Agent Systems / Skills

Agent Skills Basics: Package Research Procedures into Reusable, Tested Skills

Turn 'rewrite a prompt every time' into 'call a documented, scripted, tested skill,' so an agent runs research procedures discoverably, composably, and reliably.

A Skill is a procedure's manual plus scripts plus tests. It tells the agent what the procedure is called, when to use it, the steps, the inputs, and the artifacts. Unlike a one-off prompt, a skill is durable, reusable, testable, and composable — the key to turning a course project from hand-assembled into a reproducible pipeline.

Start Here

What you should be able to do

01

Package a reusable research step into a skill: name, when_to_use, inputs, steps, artifacts.

02

Understand skill selection: the agent matches the task description to the best skill instead of hard-coding.

03

Compose skills into a gated pipeline, and know that overall reliability is the product of per-step pass rates.

04

Know skills need tests: cases plus a pass rate, treating skills like code.

05

Understand progressive disclosure: load a skill body only when triggered to save context.

Learning Path

Learning path: define -> select -> compose -> test -> disclose

Read skills along this path: write the procedure as a contract, select by description, compose a gated pipeline, write tests for each step, then manage context with progressive disclosure.

  1. Step 1

    Define

    Write the procedure as name + when_to_use + steps + run.

  2. Step 2

    Select

    Pick the best skill by task-description similarity.

  3. Step 3

    Compose

    Compose skills by dependency into a pipeline.

  4. Step 4

    Test

    Write cases per skill and track the pass rate.

  5. Step 5

    Disclose

    Load only triggered skill bodies to save context.

01 / Intuition

Core Intuition

A prompt is a one-off verbal instruction; a skill is a written, rerunnable, shareable procedure manual — the latter is like a lab SOP.

The core of a skill is when_to_use: a clear trigger lets the agent pick the right skill in the right situation instead of stuffing everything into one big prompt.
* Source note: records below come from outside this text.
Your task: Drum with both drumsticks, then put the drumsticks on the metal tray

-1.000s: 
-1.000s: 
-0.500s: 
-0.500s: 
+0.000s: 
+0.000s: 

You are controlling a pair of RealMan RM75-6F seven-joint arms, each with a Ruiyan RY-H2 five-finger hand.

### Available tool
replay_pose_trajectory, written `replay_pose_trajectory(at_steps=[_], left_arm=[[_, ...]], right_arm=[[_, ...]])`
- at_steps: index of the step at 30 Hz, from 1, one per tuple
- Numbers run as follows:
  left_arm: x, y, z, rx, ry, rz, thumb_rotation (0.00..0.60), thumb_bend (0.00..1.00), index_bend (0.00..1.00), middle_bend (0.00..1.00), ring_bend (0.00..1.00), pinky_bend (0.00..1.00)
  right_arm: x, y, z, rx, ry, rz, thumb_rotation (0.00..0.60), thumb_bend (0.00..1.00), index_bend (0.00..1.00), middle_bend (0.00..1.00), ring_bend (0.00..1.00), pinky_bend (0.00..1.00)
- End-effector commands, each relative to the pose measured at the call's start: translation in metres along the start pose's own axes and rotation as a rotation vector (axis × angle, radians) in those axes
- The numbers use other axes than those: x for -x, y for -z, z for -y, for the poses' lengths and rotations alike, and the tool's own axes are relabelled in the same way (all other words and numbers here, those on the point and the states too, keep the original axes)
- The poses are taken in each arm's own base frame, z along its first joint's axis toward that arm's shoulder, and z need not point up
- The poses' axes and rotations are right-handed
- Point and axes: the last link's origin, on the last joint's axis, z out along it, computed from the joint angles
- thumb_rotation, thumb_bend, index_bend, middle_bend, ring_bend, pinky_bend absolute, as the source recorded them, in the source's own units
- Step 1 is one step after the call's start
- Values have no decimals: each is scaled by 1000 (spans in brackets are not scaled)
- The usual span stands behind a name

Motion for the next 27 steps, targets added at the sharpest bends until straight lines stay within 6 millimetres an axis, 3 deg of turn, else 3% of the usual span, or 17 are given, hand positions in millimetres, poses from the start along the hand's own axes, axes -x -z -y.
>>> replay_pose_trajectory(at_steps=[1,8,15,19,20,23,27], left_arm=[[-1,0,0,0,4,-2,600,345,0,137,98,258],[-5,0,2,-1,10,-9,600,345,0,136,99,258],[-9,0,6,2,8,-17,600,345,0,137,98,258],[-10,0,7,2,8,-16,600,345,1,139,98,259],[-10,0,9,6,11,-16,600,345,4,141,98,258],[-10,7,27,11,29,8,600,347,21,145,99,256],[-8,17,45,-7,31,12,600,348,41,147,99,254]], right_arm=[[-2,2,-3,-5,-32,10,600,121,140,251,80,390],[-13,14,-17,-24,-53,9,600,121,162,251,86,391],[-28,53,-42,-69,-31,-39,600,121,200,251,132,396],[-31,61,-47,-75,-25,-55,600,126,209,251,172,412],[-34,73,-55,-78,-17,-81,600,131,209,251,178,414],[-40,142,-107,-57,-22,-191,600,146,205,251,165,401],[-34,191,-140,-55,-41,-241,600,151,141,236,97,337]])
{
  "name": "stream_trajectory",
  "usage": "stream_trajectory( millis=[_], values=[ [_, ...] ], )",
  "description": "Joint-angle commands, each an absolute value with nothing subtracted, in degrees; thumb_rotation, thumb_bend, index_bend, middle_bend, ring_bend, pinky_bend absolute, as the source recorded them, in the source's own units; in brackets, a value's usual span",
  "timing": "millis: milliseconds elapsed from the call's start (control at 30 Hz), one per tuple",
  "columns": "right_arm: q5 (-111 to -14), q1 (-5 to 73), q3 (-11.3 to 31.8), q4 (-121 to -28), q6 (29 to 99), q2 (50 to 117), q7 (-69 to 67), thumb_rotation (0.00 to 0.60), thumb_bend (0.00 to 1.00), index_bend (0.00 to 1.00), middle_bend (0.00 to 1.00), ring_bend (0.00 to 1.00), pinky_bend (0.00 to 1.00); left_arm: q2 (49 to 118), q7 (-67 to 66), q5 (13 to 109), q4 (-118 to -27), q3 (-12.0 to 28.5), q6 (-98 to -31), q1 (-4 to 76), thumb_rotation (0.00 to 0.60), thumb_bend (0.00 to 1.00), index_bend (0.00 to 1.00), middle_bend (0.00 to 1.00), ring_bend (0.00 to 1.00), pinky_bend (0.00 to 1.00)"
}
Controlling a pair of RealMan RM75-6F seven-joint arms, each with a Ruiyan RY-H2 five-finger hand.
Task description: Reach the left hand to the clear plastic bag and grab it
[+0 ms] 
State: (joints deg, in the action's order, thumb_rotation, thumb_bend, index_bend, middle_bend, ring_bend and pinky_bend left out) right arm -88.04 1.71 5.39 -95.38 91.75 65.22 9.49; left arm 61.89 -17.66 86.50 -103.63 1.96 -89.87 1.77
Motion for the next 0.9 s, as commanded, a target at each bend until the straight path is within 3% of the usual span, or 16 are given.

Skills compose: clean -> estimate -> table -> robustness, where each step is an independent, testable skill, and the chain is the research pipeline.

The more skills you have, the more context matters: describe all skills with a light index and load the full body only when a skill is triggered.

02 / Math

Model skills as contract, selection, composition, and reliability

01 / Skill contract

A skill is an executable unit with metadata: name, trigger, inputs, steps, and artifacts.

02 / Skill selection

The agent selects the best skill by similarity between the task and each skill description — like tool discovery, but higher level.

03 / Compose a pipeline

Skills compose by dependency order; one skill's artifact is the next skill's input.

04 / Pre-gate

Each skill checks preconditions before running; if unmet, it returns or errors instead of proceeding broken.

05 / Pipeline reliability

If skills pass independently, pipeline reliability is the product of per-step pass rates — which is why you test each one.

06 / Context economy

Progressive disclosure: context cost = index cost + the body cost of only the triggered skills.

03 / Code

Code cases: define, select, compose, and test skills

Use plain Python to simulate the beginner logic of skills: write a procedure as a contract, select by description, compose a pipeline, compute reliability, do progressive disclosure, and write tests.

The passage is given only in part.